• [YOUR OBJECTIVE]: Print the data exactly as it appears, keeping every word.

• [DATA PROVIDED]:
★ ★ ★ ★

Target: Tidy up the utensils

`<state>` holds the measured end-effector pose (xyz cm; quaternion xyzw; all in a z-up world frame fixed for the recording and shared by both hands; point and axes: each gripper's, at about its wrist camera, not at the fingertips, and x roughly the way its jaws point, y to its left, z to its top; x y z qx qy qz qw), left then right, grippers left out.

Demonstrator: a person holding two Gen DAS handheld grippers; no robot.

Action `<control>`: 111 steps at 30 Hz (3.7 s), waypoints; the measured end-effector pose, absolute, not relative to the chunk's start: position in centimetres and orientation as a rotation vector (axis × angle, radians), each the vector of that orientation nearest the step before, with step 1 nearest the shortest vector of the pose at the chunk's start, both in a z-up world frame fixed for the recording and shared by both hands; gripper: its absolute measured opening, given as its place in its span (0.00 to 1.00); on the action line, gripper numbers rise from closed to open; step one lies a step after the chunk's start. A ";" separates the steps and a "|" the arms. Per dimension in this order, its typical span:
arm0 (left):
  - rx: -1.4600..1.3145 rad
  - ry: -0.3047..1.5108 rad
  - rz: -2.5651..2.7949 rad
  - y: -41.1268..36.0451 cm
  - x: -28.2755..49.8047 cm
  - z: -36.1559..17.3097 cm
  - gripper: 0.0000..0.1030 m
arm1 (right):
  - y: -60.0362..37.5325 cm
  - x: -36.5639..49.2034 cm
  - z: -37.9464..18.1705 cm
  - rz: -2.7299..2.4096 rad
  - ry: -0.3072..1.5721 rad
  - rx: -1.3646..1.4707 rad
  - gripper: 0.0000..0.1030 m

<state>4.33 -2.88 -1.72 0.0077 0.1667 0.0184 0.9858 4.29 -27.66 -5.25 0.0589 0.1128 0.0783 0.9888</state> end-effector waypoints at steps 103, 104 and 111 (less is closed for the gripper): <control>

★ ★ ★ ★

• [TASK RESPONSE]:
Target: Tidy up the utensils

`<state>` holds the measured end-effector pose (xyz cm; quaternion xyzw; all in a z-up world frame fixed for the recording and shared by both hands; point and axes: each gripper's, at about its wrist camera, not at the fingertips, and x roughly the way its jaws point, y to its left, z to its top; x y z qx qy qz qw), left then right, grippers left out.

Demonstrator: a person holding two Gen DAS handheld grippers; no robot.

Action `<control>`: 111 steps at 30 Hz (3.7 s), waypoints; the measured end-effector pose, absolute, not relative to the chunk's start: position in centimetres and orientation as a rotation vector (axis × angle, radians), each the vector of that orientation nearest the step before, with step 1 nearest the shortest vector of the pose at the chunk's start, both in a z-up world frame fixed for the recording and shared by both hands; gripper: its absolute measured opening, given as its place in its span (0.00 to 1.00); on the action line, gripper numbers rise from closed to open; step one lies a step after the chunk's start. A ";" separates the steps and a "|" the arms. Per dimension in this order, its typical span:
arm0 (left):
  - rx: -1.4600..1.3145 rad
  - ry: -0.3047..1.5108 rad
  - rz: -2.5651..2.7949 rad
  - y: -41.1268..36.0451 cm
  - x: -28.2755..49.8047 cm
  - z: -36.1559..17.3097 cm
  - gripper: 0.0000..0.1030 m
arm1 (right):
  - y: -60.0362..37.5325 cm
  - x: -36.5639..49.2034 cm
  - z: -37.9464..18.1705 cm
  - rz: -2.7299..2.4096 rad
  - ry: -0.3072..1.5721 rad
  - rx: -1.3646..1.4707 rad
  - gripper: 0.0000..0.1030 m

<state>4.33 -2.88 -1.72 0.0077 0.1667 0.0184 0.9858 4.29 -27.66 -5.25 0.0589 0.1128 0.0783 0.9888</state> end-effector waypoints at steps 103, 104 and 111 (less is closed for the gripper): <control>

This completes the exercise.